3

I have a use case, where a large remote file needs to be downloaded in parts, by using multiple threads. Each thread must run simultaneously (in parallel), grabbing a specific part of the file. The expectation is to combine the parts into a single (original) file, once all parts were successfully downloaded.

Perhaps using the requests library could do the job, but then I am not sure how I would multithread this into a solution that combines the chunks together.

url = 'https://url.com/file.iso'
headers = {"Range": "bytes=0-1000000"}  # first megabyte
r = get(url, headers=headers)

I was also thinking of using curl where Python would orchestrate the downloads, but I am not sure that's the correct way to go. It just seems to be too complex and swaying away from the vanilla Python solution. Something like this:

curl --range 200000000-399999999 -o file.iso.part2

Can someone explain how you'd go about something like this? Or post a code example of something that works in Python 3? I usually find the Python-related answers quite easily, but the solution to this problem seems to be eluding me.

John Kugelman
  • 349,597
  • 67
  • 533
  • 578
jjj
  • 2,594
  • 7
  • 36
  • 57
  • What about [this answer](https://stackoverflow.com/questions/13973188/requests-with-multiple-connections)? – bug Oct 26 '19 at 13:58
  • That seems to be Python 2 related and wouldn't work in Python 3 – jjj Oct 26 '19 at 14:01
  • This is pointless. The network is not multi-threaded. Use a single thread. – user207421 Aug 12 '22 at 09:56
  • @user207421 users and devs of Aria2 would tend to disagree. Also, plenty of download tools support resuming downloads. How do you think that works, exactly? And networks are absolutely multi-threaded. How do you think apis such as fastapi send out concurrent responses to multiple concurrent clients? Does your web server only serve 1 client at a time (first come, first serve)? For example: Nginx has worker_connections (and rate-limiting) for a reason. FYI: "Threads" in networks are called sockets. And no, IDC if your rep is over 300k. – DataMinion May 05 '23 at 13:15

4 Answers4

10

Here is a version using Python 3 with Asyncio, it's just an example, it can be improved, but you should be able to get everything you need.

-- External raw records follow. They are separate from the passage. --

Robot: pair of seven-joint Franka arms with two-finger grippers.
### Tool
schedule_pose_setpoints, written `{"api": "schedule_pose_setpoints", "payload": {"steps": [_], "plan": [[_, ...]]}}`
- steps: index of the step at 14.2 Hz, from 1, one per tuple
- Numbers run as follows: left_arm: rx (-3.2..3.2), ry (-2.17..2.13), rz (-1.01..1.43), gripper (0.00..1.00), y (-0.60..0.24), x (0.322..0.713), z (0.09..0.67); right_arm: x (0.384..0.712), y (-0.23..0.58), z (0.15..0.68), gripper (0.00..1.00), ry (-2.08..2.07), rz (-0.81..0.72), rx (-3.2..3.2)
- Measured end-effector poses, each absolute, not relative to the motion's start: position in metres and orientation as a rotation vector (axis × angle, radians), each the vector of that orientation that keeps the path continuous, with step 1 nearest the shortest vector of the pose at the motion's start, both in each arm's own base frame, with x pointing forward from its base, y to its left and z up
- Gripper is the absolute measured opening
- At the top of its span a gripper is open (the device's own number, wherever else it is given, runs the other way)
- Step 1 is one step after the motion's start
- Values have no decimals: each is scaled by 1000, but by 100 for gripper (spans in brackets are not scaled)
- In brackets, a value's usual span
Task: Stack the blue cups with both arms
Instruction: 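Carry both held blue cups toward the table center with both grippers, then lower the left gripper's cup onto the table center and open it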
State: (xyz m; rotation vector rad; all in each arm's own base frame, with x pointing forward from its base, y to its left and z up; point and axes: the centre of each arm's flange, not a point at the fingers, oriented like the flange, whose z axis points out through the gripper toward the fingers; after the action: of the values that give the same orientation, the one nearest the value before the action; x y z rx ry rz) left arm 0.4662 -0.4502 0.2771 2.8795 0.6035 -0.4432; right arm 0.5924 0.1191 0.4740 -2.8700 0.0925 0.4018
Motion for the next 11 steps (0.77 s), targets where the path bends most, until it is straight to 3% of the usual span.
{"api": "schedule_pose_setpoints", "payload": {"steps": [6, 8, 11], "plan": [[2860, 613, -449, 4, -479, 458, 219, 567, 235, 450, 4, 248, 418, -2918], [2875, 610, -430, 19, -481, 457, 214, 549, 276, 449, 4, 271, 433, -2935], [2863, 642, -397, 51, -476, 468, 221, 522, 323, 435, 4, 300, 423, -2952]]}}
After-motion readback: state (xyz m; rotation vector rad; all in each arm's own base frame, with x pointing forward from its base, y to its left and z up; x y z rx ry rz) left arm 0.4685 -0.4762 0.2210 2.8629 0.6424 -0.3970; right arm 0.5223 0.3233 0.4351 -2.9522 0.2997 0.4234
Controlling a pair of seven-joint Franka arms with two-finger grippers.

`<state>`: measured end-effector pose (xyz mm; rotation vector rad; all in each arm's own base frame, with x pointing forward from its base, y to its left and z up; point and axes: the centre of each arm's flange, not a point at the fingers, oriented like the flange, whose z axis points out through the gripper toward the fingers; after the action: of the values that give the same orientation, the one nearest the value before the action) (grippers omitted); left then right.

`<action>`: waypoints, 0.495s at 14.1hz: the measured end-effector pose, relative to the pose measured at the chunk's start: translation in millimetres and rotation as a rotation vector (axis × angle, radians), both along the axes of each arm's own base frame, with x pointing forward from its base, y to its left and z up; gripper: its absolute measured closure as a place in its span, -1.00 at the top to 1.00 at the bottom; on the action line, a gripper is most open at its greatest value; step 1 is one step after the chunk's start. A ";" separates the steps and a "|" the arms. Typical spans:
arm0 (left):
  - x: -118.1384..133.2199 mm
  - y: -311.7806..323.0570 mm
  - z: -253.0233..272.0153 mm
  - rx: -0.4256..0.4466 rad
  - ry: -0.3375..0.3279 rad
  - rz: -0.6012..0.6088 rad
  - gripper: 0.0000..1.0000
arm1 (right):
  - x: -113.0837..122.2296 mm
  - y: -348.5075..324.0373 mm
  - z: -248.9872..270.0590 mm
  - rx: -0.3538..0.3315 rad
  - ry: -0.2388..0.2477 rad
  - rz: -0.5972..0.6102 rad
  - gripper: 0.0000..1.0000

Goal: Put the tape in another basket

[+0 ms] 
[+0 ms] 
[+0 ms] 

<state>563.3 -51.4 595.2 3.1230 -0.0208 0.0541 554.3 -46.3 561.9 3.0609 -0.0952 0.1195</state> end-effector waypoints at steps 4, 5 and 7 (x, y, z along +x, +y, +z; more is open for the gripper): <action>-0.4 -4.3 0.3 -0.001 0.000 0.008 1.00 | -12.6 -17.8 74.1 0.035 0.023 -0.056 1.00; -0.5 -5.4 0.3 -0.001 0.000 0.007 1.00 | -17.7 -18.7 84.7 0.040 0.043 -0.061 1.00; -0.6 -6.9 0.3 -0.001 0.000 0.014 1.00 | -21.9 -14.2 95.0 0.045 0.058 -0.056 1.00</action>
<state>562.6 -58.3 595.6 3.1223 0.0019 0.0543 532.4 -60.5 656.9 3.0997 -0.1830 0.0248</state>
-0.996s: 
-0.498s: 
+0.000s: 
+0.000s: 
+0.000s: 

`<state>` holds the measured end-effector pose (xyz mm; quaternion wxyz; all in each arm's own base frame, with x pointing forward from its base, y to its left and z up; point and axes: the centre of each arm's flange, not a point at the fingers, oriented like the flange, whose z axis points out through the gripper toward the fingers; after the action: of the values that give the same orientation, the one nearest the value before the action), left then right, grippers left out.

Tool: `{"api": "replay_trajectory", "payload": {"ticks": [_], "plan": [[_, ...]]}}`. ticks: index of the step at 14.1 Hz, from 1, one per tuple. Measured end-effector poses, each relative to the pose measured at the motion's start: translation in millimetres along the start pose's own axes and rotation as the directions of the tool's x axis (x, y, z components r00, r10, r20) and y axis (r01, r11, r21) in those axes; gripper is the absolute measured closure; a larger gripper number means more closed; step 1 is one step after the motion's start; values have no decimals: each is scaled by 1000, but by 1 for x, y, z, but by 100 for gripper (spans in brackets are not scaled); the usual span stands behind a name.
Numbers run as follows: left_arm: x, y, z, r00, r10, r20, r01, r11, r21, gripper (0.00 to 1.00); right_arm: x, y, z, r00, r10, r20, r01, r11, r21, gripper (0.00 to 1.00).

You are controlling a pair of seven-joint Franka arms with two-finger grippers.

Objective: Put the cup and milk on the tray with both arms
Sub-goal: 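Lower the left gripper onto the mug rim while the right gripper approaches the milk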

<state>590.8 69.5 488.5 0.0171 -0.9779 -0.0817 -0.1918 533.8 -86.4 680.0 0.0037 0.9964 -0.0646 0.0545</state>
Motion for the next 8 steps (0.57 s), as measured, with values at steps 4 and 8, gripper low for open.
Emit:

  • get_size: Send an HEAD request to get the size of the file
  • download_range: Download a single chunk
  • download: Download all the chunks and merge them
import asyncio
import concurrent.futures
import functools
import requests
import os


# WARNING:
# Here I'm pointing to a publicly available sample video.
# If you are planning on running this code, make sure the
# video is still available as it might change location or get deleted.
# If necessary, replace it with a URL you know is working.
URL = 'https://download.samplelib.com/mp4/sample-30s.mp4'
OUTPUT = 'video.mp4'


async def get_size(url):
    response = requests.head(url)
    size = int(response.headers['Content-Length'])
    return size


def download_range(url, start, end, output):
    headers = {'Range': f'bytes={start}-{end}'}
    response = requests.get(url, headers=headers)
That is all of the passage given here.